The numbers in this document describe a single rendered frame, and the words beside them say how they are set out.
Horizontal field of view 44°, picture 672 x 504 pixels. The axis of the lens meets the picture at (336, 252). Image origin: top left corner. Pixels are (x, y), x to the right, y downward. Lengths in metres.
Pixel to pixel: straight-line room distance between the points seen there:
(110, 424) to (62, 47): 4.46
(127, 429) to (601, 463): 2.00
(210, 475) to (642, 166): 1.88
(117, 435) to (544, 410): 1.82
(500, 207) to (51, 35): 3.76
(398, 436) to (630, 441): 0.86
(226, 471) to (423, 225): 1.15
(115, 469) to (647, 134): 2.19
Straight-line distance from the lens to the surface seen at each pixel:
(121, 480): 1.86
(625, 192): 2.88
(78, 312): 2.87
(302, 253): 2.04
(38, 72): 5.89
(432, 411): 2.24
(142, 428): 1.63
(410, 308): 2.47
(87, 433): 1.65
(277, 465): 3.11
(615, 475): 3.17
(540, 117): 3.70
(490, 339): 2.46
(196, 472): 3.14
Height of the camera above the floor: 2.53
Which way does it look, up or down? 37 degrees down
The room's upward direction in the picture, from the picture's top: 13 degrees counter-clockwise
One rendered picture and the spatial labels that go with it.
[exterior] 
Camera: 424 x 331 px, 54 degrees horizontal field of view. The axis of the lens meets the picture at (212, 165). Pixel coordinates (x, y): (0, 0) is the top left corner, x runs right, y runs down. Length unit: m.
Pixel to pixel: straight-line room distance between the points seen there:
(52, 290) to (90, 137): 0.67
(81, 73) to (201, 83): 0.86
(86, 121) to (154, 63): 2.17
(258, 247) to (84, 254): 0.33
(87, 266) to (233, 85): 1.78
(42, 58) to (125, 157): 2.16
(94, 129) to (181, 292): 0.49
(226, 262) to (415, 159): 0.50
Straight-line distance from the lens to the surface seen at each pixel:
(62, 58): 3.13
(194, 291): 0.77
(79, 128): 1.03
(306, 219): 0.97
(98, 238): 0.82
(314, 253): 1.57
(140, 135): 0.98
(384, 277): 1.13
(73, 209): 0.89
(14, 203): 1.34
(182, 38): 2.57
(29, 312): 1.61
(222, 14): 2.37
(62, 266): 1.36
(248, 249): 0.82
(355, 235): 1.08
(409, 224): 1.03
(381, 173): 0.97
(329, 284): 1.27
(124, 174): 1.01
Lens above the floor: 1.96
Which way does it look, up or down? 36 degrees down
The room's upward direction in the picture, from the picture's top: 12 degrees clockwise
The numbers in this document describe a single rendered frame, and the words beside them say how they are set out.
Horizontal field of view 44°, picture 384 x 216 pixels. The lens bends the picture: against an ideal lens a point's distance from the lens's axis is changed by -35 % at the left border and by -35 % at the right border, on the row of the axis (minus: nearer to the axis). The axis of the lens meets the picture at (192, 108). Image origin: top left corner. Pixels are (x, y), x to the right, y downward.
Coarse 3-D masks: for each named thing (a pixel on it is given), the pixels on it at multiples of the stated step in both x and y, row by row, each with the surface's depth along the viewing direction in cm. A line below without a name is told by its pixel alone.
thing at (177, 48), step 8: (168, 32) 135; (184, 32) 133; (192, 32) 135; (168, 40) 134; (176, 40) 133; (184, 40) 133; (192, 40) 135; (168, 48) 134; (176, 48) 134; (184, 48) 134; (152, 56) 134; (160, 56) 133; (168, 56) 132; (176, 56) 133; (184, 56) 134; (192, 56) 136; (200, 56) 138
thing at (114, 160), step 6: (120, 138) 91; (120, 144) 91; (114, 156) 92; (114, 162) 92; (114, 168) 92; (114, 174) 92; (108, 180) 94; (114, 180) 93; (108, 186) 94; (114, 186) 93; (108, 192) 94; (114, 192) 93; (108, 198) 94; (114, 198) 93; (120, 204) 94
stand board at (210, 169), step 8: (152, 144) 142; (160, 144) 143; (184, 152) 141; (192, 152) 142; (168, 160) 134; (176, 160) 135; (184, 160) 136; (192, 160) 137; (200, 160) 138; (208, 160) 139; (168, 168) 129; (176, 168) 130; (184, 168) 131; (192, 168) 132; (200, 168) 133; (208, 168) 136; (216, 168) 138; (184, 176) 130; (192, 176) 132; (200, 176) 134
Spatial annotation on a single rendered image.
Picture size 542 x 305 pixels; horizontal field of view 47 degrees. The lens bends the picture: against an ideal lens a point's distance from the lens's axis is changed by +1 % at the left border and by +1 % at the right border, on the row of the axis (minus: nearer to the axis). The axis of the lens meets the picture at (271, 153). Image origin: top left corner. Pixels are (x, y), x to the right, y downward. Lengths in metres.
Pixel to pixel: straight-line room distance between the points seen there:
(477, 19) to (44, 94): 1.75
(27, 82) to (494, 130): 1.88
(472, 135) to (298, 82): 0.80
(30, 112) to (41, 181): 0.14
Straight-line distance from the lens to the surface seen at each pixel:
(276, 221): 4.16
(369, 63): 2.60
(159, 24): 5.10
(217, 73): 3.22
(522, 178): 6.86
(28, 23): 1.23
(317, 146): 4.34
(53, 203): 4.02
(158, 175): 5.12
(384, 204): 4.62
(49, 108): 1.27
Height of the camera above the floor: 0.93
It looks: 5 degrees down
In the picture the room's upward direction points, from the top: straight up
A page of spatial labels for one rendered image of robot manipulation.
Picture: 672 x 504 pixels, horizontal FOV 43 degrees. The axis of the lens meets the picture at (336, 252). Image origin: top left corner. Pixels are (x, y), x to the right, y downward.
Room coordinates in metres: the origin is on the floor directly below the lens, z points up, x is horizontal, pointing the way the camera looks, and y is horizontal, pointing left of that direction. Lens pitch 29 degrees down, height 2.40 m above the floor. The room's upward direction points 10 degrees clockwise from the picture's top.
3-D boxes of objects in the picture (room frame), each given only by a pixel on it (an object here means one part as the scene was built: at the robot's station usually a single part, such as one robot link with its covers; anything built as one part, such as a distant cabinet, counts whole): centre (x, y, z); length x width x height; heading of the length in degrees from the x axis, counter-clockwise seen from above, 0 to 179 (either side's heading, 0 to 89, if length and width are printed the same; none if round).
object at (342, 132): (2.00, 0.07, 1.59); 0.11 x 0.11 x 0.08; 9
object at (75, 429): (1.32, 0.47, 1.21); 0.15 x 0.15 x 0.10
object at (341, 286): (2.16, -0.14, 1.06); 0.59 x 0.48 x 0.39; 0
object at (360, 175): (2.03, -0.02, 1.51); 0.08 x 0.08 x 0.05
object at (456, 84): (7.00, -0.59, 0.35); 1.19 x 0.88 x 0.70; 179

Task objective:
Reproduce only the lines above spanning from the line containing "(158, 175): 5.12" through the line containing "A page of spatial", word for word.

Final answer:
(158, 175): 5.12
(384, 204): 4.62
(49, 108): 1.27
Height of the camera above the floor: 0.93
It looks: 5 degrees down
In the picture the room's upward direction points, from the top: straight up
A page of spatial labels for one rendered image of robot manipulation.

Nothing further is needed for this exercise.